Read the Committee’s Testimony Before the Council of the District of Columbia Committee on Judiciary and Public Safety

Performance Oversight Hearing: Committee on the Judiciary & Public Safety

Testimony of Marques Banks, Equal Justice Works Fellow
Washington Lawyers’ Committee for Civil Rights and Urban Affairs

February 7, 2019

Over the past few years, this Council has taken steps to move this City away from a tough-on-crime, broken-windows model of crime control and has embraced a more effective public health approach.  This approach targets the root causes of crime and promotes public safety.  The NEAR Act, the Fare Evasion Decriminalization Act, and community-based initiatives such as CURE the Streets, are prime examples of the important steps this Council has taken to modernize and increase the effectiveness of DC’s criminal justice system.  Unfortunately, the Metropolitan Police Department (“MPD”) has undermined these efforts by using ineffective and outdated tactics that have a disproportionately negative effect on communities of color and by resisting Council and community oversight.

There can be no serious question that the Metropolitan Police Department polices differently in different neighborhoods in the District.  In communities of color, MPD has long used aggressive stop and frisk tactics that purportedly are designed to recover guns and control violent crime.  As the District rapidly gentrifies, many of its African American residents feel the police are being used to push them out of neighborhoods their communities have long called home.

Despite historically low crime, MPD has increased its use of force and continued to employ these aggressive stop and frisk tactics.  Several recent controversial police encounters have been caught on video and held up by community members as emblematic of how the police behave towards DC’s African American residents.

Despite these legitimate concerns, MPD has not taken even the most basic steps to ensure its stop and frisk practices are lawful and effective.  First, its stop and frisk policies are critically deficient and out-of-date.  The gaps are numerous:  for example, because of the coercive nature of interactions between the police and civilians, and the danger that consent to search will be sought in a discriminatory way, MPD should give clear guidance to its officers on when they may ask someone for consent to search and what procedures they must follow in seeking and obtaining that consent.  It also should train officers on the risk that bias may affect their decisions on who they ask to search, and how police-community relationships are strained in neighborhoods where officers routinely ask people for “consent” to search them with no legal basis to suspect them of wrongdoing.  But MPD’s policies are almost completely silent on consent searches.  Its policy on vehicle stops and searches has not been updated since 1972,[1] and the traffic enforcement policy has not been updated since 1992.[2]

Despite concerns expressed by the community and this Council, MPD has resisted providing information about its practices.  To the contrary, Chief Newsham has suggested that even asking the department questions about its practices contributes to violent crime.[3]

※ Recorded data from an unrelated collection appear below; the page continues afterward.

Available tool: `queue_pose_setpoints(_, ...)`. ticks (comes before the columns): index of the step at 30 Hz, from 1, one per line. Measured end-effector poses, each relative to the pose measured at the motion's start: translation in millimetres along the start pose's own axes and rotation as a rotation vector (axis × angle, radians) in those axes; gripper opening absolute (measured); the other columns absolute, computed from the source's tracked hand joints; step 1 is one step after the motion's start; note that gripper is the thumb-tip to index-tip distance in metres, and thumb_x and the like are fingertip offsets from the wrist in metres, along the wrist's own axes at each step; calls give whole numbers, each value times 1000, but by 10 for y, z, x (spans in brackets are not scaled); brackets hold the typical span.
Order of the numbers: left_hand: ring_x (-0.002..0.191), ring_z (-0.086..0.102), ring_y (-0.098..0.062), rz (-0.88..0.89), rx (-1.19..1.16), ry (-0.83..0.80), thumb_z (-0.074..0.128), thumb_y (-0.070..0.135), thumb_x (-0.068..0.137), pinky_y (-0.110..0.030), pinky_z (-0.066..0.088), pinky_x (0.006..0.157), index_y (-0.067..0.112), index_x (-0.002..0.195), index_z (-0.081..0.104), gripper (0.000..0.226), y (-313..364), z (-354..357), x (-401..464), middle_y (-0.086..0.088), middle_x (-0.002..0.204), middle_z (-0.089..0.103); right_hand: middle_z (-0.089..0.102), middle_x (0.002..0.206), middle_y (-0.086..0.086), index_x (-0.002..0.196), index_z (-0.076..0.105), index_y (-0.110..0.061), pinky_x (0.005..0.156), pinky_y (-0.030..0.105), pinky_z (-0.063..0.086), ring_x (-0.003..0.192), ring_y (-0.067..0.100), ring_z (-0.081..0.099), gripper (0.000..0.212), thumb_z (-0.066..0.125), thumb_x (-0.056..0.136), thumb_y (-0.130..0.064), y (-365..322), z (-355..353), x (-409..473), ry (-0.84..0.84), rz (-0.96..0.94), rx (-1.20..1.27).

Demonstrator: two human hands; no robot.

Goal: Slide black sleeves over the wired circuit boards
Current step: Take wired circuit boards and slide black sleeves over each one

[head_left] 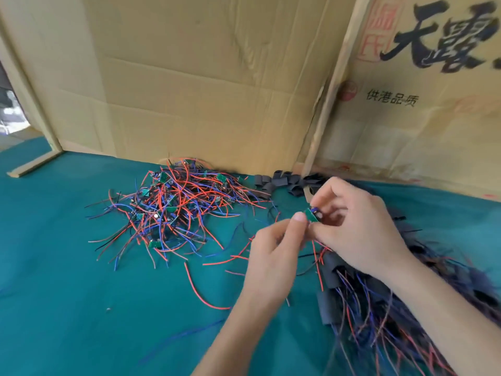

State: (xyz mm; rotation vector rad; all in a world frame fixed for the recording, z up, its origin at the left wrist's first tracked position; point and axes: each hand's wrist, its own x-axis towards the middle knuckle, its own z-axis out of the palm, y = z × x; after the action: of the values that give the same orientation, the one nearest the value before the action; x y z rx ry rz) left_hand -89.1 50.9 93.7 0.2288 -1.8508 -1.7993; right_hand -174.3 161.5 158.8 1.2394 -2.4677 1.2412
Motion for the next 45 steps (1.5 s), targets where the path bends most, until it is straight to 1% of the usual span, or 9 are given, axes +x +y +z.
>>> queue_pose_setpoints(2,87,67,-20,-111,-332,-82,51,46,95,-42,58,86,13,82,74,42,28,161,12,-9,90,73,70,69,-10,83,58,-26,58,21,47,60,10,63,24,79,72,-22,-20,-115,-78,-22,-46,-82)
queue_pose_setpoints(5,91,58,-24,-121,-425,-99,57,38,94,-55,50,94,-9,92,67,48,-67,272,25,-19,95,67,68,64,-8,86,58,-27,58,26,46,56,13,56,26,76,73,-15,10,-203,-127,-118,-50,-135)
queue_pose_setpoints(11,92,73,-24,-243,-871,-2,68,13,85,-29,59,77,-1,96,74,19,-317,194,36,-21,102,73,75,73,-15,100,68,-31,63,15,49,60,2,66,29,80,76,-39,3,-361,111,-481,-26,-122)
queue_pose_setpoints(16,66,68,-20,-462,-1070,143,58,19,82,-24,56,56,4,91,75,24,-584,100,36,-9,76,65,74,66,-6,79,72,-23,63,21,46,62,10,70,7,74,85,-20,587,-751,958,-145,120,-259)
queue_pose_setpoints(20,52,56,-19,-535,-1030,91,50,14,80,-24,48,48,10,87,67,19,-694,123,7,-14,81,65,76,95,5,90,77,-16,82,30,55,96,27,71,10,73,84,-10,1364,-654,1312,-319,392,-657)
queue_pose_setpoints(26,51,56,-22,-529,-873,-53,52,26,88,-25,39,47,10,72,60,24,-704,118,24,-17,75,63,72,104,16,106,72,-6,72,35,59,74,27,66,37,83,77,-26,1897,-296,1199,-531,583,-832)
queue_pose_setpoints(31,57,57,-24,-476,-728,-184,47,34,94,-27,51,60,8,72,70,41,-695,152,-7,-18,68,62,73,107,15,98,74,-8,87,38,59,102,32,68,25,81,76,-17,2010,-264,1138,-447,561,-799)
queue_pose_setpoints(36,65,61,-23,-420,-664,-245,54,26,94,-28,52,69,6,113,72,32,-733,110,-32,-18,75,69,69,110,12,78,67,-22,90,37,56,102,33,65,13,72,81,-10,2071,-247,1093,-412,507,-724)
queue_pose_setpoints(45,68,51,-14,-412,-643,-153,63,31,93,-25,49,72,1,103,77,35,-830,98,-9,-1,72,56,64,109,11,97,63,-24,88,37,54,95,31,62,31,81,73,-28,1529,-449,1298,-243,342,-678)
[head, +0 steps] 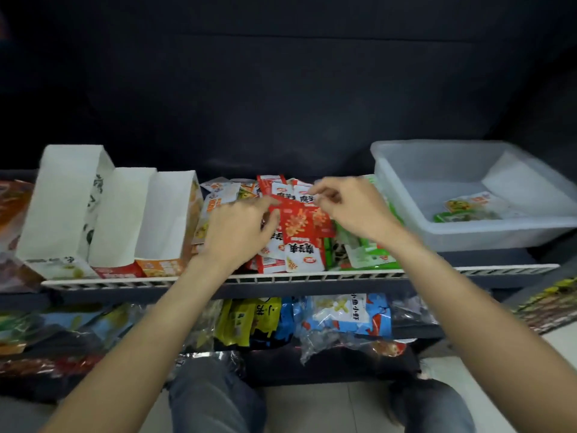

MPD has urged the public and this Council to trust that its search and seizure tactics are lawful and non-discriminatory.  But it has resisted implementing the stop-data collection requirements of the NEAR act that would allow it and the public to know whether that is true.  Adequate stop-data collection practices are critical to ensuring constitutional policing.  Police department supervisors—and the public—must have access to accurate information about officers’ stop and frisk practices in order to assess whether officers are policing in a discriminatory way.  It is only with this full information—about who is being stopped, who is being asked to consent to search, who is being patted down, who is being released, and how often contraband is found—that a department can assess whether its crime reduction efforts are effective and fair.

The public also has raised serious questions about MPD’s ability and willingness to scrutinize officer behavior and to hold officers accountable for misconduct.  Each of the stop and search incidents described above were caught on camera by bystanders, raising the question of whether any of those incidents would been acknowledged and seriously examined by MPD had there not been a civilian there to record what happened.

Instead of taking common-sense steps like updating its stop and frisk policies; implementing policies and training on the use of consent searches; implementing data-collection protocols that comply with the law and best practices; providing information to the public quickly in the wake of critical incidents; and having a transparent process for holding officers accountable, Chief Newsham has requested money for more officers.  More officers will exacerbate problems rather than solve them.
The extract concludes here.